• WHAT THE TASK REQUIRES:
Your response must be made up of each line in the data below that contains the string "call".
--- STORED DATA ---
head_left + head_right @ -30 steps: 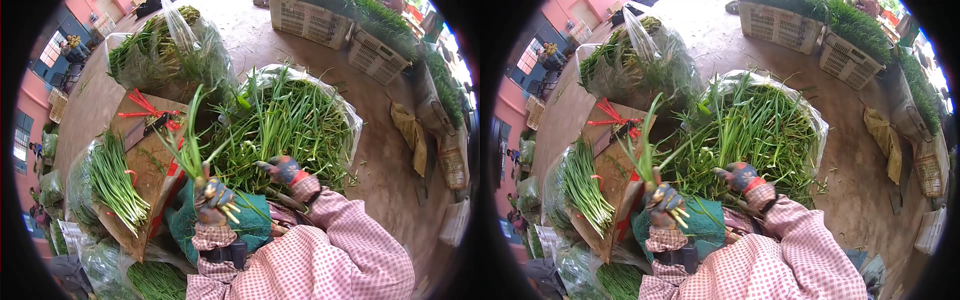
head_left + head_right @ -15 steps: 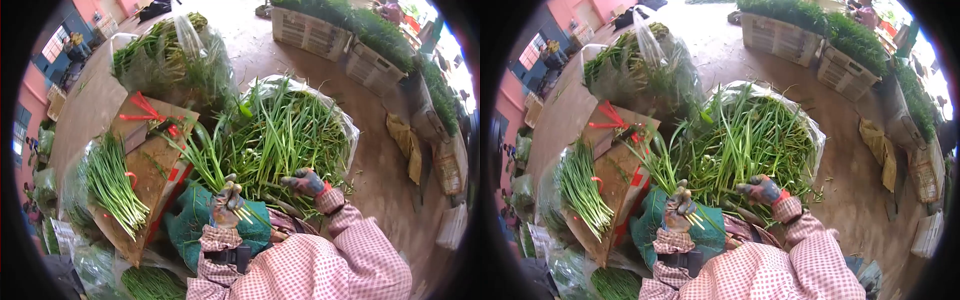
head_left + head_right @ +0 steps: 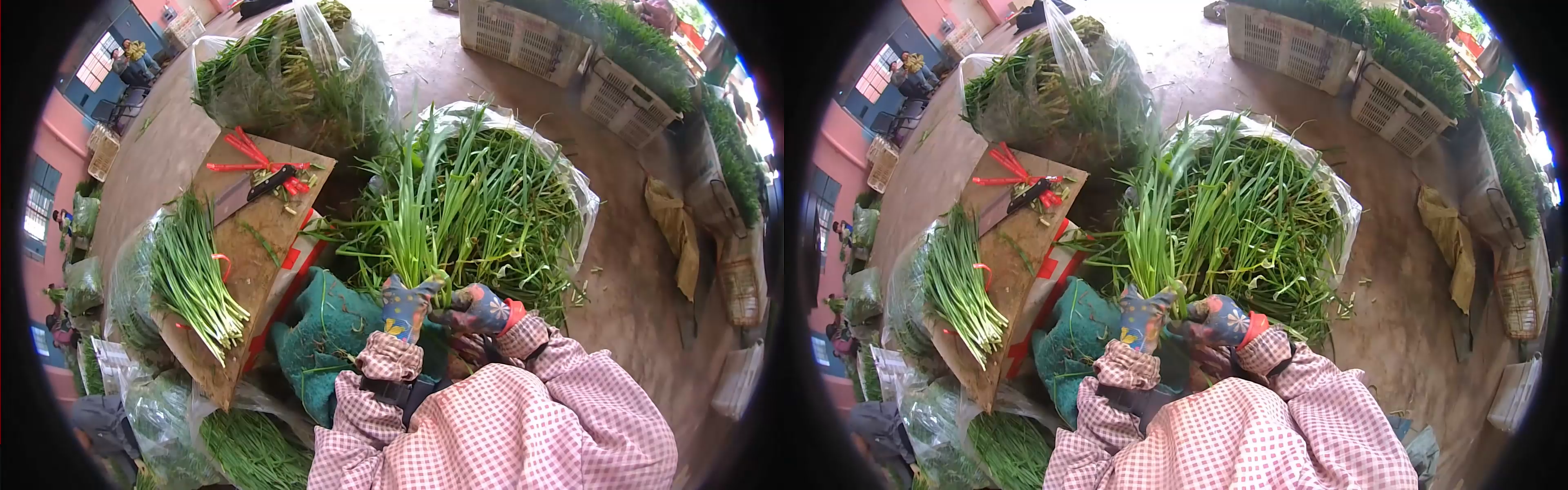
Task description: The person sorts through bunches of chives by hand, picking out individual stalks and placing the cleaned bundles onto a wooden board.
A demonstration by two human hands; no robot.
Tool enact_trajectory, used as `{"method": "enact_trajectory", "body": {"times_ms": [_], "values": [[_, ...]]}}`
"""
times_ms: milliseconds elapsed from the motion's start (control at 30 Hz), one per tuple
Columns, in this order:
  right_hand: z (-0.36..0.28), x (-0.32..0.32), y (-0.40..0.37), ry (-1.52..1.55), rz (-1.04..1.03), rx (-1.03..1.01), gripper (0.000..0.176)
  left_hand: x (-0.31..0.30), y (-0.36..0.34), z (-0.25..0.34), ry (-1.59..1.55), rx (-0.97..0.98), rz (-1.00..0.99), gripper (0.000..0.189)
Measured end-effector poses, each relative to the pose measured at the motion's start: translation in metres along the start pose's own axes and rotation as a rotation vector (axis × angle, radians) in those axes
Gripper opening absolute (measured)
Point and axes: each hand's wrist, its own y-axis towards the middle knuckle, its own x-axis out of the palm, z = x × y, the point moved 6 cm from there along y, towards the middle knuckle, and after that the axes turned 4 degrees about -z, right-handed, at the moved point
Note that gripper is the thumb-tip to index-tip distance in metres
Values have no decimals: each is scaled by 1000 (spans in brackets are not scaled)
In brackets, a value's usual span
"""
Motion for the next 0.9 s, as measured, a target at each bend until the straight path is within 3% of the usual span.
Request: {"method": "enact_trajectory", "body": {"times_ms": [33, 67, 100, 133, 167, 200, 267, 300, 333, 367, 400, 467, 500, 533, 633, 700, 767, 833, 900], "values": [[0, 2, 1, 80, 0, -3, 29, 1, -2, -1, 1, -2, 3, 23], [9, 8, 8, 281, 5, -87, 31, 8, -6, 13, 318, 224, -17, 20], [21, 10, 7, 284, 6, -86, 31, 21, -15, 25, 634, 449, -38, 17], [22, 12, 6, 639, -10, -118, 31, 30, -22, 32, 608, 266, 103, 49], [21, 13, 7, 995, -28, -151, 31, 28, -20, 31, 610, 266, 104, 49], [22, 12, 6, 998, -29, -152, 31, 23, -17, 30, 346, 287, 94, 46], [29, -8, -2, 720, 186, -173, 28, 14, -14, 35, -122, 278, 22, 38], [30, -17, -7, 577, 291, -182, 26, 4, -13, 38, -120, 278, 22, 38], [26, -25, -14, 720, 395, -86, 25, -7, -12, 45, -67, 384, 0, 37], [41, -39, -18, 611, 410, -59, 24, 0, -19, 59, -15, 494, -21, 36], [47, -54, -30, 457, 437, -107, 22, -1, -23, 61, -1, 460, 172, 37], [64, -99, -53, 360, 667, 179, 21, 8, -34, 69, -46, 471, 177, 38], [107, -133, -62, 427, 689, 151, 25, 8, -36, 69, -87, 473, 172, 39], [79, -142, -76, -219, 679, 171, 30, 10, -33, 67, -152, 423, 25, 39], [-4, -122, -74, -449, 598, 236, 34, 7, -26, 56, -250, 422, -144, 41], [-13, -92, -45, -252, 450, -181, 48, 16, -24, 51, -303, 398, -184, 45], [-71, -40, -24, -793, 479, -677, 66, 25, -27, 48, -291, 320, -234, 46], [-76, -1, 2, -603, 312, -817, 76, 27, -37, 50, -185, 337, -96, 46], [-35, 24, 29, -646, 79, -380, 65, 24, -41, 55, -88, 386, -43, 47]]}}
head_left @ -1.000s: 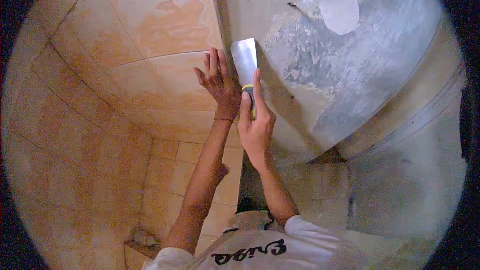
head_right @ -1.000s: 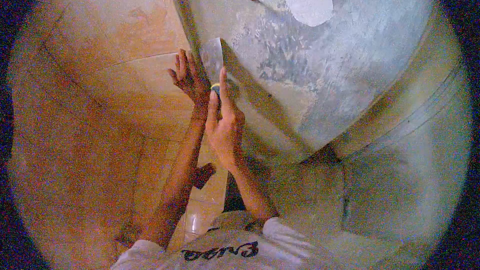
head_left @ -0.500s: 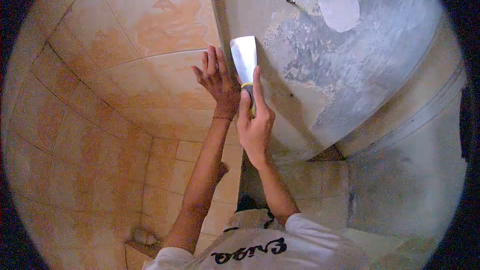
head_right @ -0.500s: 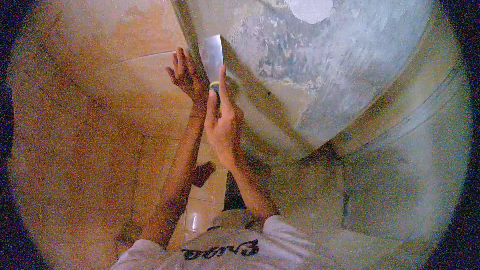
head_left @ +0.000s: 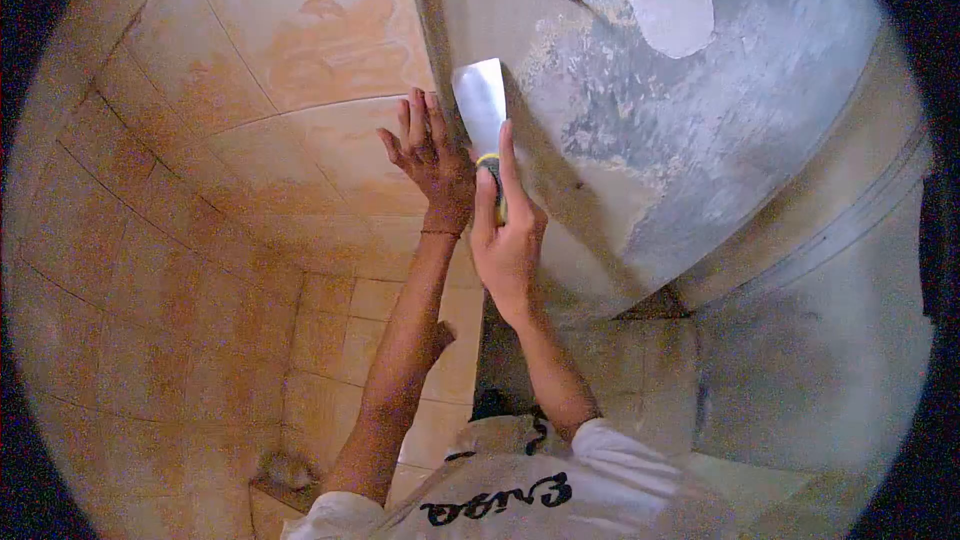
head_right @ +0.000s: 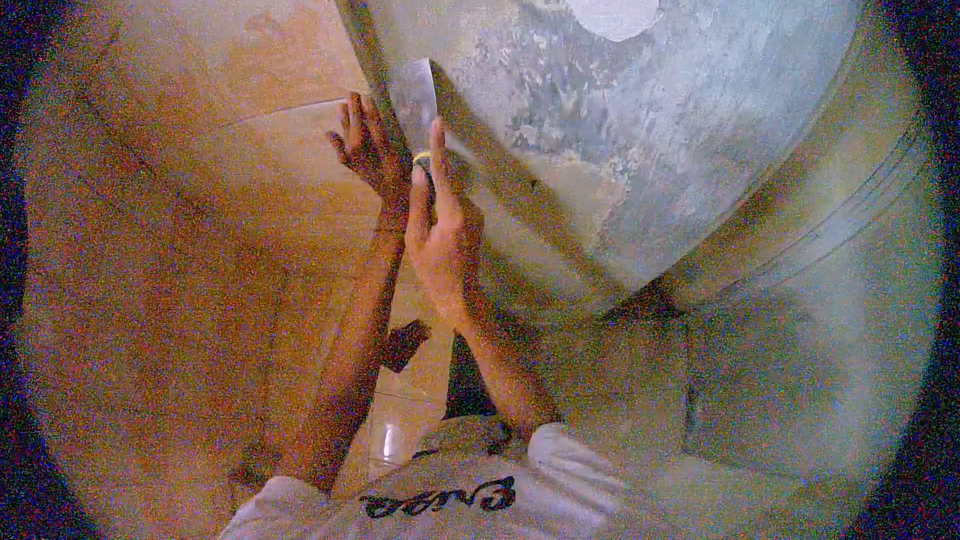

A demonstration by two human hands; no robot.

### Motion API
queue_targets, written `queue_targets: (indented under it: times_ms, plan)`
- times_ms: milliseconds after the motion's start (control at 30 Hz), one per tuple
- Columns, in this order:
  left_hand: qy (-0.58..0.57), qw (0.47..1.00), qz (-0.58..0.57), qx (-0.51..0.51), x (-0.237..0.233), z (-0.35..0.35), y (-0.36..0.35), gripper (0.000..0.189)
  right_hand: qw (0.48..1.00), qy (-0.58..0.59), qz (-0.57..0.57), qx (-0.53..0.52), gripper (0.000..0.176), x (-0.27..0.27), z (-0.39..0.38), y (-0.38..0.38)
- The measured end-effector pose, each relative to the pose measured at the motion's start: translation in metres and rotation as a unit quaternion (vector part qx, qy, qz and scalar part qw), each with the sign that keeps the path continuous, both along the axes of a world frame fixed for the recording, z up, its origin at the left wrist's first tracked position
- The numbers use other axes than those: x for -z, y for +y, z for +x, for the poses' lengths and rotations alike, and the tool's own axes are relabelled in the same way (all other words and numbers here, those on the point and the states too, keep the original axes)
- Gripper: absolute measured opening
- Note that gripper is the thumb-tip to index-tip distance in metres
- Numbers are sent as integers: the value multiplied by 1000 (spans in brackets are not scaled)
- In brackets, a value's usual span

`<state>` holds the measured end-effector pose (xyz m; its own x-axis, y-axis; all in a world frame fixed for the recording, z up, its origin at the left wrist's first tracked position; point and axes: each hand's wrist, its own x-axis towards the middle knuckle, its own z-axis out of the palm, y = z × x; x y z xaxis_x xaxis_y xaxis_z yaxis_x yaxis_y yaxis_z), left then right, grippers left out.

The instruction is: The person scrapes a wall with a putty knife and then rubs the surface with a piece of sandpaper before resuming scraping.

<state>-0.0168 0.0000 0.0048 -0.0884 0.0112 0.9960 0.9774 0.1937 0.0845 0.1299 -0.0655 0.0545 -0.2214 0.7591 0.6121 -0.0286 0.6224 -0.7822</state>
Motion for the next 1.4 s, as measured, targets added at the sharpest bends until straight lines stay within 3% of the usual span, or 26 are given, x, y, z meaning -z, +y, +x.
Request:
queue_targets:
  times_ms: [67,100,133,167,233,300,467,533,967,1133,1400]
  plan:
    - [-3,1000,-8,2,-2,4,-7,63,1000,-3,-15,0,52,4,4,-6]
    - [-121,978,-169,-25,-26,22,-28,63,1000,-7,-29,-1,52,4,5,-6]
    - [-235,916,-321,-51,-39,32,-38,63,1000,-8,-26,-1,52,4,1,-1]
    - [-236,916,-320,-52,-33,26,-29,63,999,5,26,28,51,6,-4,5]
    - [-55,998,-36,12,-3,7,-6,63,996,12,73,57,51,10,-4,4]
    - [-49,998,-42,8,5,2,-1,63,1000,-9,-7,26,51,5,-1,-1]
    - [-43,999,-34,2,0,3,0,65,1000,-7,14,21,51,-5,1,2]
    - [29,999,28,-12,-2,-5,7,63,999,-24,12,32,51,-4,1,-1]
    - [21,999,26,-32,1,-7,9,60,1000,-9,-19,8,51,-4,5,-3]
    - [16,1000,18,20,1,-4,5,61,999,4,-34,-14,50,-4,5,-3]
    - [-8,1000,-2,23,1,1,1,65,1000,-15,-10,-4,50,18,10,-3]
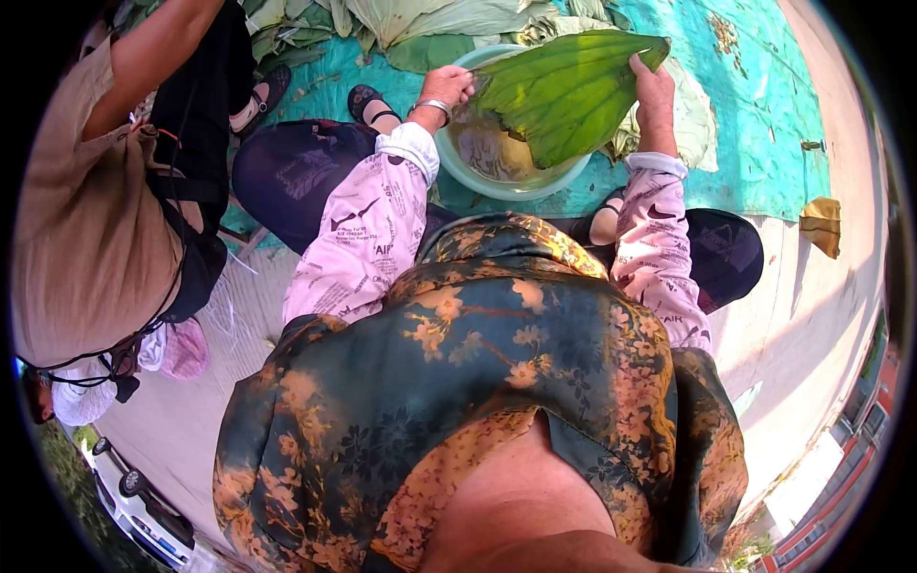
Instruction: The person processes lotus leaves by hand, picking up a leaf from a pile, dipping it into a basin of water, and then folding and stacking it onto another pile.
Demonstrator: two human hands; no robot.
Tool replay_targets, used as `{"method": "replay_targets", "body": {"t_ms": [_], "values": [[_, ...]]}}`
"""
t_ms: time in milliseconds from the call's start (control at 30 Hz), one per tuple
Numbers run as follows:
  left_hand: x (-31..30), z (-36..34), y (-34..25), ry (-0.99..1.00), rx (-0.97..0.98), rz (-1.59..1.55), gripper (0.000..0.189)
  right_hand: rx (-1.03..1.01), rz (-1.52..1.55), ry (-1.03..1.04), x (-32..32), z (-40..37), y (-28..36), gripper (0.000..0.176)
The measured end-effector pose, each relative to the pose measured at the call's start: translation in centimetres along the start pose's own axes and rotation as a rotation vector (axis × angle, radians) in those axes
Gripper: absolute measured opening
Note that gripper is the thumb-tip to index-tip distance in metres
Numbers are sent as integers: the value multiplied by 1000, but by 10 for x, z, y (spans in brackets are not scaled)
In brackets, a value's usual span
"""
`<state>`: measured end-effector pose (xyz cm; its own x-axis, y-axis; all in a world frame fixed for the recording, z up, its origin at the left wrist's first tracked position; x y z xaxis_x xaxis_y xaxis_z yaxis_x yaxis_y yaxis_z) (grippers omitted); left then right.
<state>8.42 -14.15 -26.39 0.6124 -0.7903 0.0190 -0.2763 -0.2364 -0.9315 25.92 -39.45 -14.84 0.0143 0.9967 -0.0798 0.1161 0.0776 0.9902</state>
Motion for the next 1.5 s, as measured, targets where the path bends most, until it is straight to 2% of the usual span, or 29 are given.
{"method": "replay_targets", "body": {"t_ms": [33, 133, 233, 267, 367, 467, 500, 567, 600, 700, 800, 933, 1033, 1133, 1233, 1333, 1433, 1500], "values": [[2, -1, -3, 5, 5, 18, 11, 45, 5, -33, -4, 2, -3, 23], [5, -7, -9, -8, 20, 122, 10, -11, -180, -72, -25, 30, -34, 30], [7, 3, 4, 18, 112, 206, 11, -136, -395, -355, -41, 45, -48, 39], [8, 5, 9, 27, 125, 243, 11, -286, -647, -420, -48, 46, -45, 41], [17, 3, 9, 53, 182, 343, 11, -561, -515, -325, -23, 19, -17, 37], [23, -5, 4, 79, 243, 395, 11, -596, -411, 163, 34, -38, -9, 28], [25, -8, 2, 86, 250, 397, 11, -521, -484, 360, 49, -54, -14, 29], [27, -6, 4, 92, 297, 418, 11, -552, -469, 594, 70, -82, -32, 31], [27, -2, 9, 92, 334, 438, 12, -832, -403, 620, 79, -86, -47, 37], [27, -3, 9, 99, 411, 499, 14, -796, -482, 712, 88, -95, -62, 41], [27, -11, 0, 91, 399, 522, 16, -646, -467, 716, 95, -87, -79, 33], [24, -26, -20, 14, 433, 640, 16, -638, -562, 681, 96, -78, -76, 15], [24, -21, -14, -44, 483, 567, 18, -674, -603, 666, 101, -73, -79, 14], [24, -16, -13, 86, 158, 264, 23, -121, -386, 735, 100, -74, -77, 12], [21, -26, -29, 110, 54, 270, 29, -105, -423, 764, 96, -75, -62, 11], [20, -27, -33, 97, 50, 316, 30, -148, -407, 793, 95, -69, -65, 12], [18, -22, -29, 97, 102, 274, 31, -70, -417, 811, 93, -71, -59, 15], [20, -30, -35, 89, 86, 271, 30, -132, -424, 837, 95, -66, -67, 17]]}}
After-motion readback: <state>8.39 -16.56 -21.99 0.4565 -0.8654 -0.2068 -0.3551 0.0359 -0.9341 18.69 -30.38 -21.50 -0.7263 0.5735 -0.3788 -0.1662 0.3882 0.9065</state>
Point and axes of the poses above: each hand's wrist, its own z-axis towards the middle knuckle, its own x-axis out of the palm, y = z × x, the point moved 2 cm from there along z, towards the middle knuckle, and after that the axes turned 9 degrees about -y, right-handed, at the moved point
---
• ANSWER FOR THE TASK:
t_ms: time in milliseconds from the call's start (control at 30 Hz), one per tuple
The measured end-effector pose, each relative to the pose measured at the call's start: translation in centimetres along the start pose's own axes and rotation as a rotation vector (axis × angle, radians) in those axes

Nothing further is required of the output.